= The Laines =

Childhood home of Queen Camilla

The Laines is an 18th-century country house in Plumpton, East Sussex, near Lewes in England. It was the childhood home of Queen Camilla and is a Grade II listed historic house.

==Description==
Originally a rectory, the centre part was built in the 18th century, with 19th-century additions to the north and south. It was listed Grade II on the National Heritage List for England in 1979. The house stands in over 5 acre of grounds, with an orchard and a walled kitchen garden. There is a swimming pool, tennis court, paddock, and a separate four-bedroom cottage.

==Shand family==
The Laines was the childhood home of Camilla Shand, the future consort of Charles III. Camilla has stated that her childhood there was "perfect in every way". The house had been purchased by her parents, British Army officer and businessman Major Bruce Shand and his wife, Rosalind Shand (née Cubitt), who also had a house in South Kensington, London.

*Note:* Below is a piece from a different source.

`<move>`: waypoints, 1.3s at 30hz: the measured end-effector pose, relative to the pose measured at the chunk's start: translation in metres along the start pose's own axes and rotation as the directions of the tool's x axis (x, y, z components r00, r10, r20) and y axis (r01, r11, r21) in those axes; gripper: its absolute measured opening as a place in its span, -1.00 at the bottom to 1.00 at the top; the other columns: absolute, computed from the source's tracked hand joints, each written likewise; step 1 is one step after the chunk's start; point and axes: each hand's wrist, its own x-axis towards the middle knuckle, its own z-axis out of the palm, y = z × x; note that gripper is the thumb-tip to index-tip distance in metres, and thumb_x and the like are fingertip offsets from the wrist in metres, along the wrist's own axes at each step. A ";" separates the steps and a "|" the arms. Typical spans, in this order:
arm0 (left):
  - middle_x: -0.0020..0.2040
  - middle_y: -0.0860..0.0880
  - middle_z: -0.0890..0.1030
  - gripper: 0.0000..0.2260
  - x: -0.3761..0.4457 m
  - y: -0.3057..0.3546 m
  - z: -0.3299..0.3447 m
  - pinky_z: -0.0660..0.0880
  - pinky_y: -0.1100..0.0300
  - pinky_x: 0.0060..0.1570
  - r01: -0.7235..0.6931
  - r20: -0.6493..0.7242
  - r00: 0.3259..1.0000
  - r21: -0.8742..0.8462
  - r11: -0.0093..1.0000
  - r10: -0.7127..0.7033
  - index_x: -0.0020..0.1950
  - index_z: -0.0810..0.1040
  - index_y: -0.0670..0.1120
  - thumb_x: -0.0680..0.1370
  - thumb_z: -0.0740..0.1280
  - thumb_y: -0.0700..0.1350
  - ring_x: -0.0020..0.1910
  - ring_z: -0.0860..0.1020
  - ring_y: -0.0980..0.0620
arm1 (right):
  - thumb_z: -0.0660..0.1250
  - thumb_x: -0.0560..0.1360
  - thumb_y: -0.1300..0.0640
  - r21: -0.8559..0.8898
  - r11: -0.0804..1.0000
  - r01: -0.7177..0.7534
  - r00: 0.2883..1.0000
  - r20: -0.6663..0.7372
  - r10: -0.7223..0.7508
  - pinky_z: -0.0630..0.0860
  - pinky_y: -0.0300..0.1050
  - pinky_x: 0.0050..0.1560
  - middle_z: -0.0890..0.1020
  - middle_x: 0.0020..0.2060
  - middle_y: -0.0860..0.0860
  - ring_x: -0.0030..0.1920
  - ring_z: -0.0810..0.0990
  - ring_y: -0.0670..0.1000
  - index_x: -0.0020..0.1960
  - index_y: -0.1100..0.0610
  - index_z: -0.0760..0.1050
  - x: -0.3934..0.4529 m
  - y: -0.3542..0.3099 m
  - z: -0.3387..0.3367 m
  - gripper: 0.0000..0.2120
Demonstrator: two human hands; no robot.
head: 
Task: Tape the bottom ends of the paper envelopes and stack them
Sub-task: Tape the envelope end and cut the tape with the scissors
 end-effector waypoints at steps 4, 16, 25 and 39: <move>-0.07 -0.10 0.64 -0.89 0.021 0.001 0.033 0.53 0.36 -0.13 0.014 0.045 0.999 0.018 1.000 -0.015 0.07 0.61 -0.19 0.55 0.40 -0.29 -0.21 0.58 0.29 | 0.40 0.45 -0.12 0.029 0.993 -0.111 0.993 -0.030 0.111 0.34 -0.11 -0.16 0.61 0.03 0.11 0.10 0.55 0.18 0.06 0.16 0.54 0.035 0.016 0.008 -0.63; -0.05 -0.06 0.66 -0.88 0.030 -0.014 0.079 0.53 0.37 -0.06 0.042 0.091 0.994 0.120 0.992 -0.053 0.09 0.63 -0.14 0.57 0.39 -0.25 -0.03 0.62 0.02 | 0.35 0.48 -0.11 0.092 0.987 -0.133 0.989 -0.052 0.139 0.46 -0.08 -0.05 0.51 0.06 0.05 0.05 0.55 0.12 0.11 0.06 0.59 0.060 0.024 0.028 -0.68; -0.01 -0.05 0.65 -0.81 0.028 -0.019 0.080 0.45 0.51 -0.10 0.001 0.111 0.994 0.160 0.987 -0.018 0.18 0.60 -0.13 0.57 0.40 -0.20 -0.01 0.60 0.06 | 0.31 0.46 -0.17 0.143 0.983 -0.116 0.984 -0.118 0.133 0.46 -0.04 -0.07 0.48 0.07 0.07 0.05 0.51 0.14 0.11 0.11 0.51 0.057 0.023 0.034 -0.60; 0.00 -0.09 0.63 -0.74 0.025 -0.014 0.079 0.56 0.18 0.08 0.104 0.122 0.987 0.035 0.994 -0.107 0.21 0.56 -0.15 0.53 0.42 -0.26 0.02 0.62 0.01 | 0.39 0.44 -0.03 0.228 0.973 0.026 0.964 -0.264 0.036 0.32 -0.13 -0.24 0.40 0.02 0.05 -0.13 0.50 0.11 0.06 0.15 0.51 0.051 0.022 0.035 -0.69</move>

The Shands moved there after the Second World War so that they could be near Camilla's grandmother Sonia Cubitt. The Laines is believed to be where Bruce Shand asked the young Prince Charles about his intentions with regard to Camilla.

==Gardens==
The gardens were redesigned by Lanning Roper for the Shands in the late 1960s, Roper worked on the gardens and offered advice to the Shands until 1982. Roper's work at The Laines was featured in the September 1982 issue of Country Life.

==Resale==
The Shands lived at The Laines until Rosalind died in 1994, when the estate was sold to the English actor James Wilby. In 2014, The Laines was listed for sale at £3.25 million, the second time in 63 years that it was available to purchase. Wilby in turn, put it up for sale.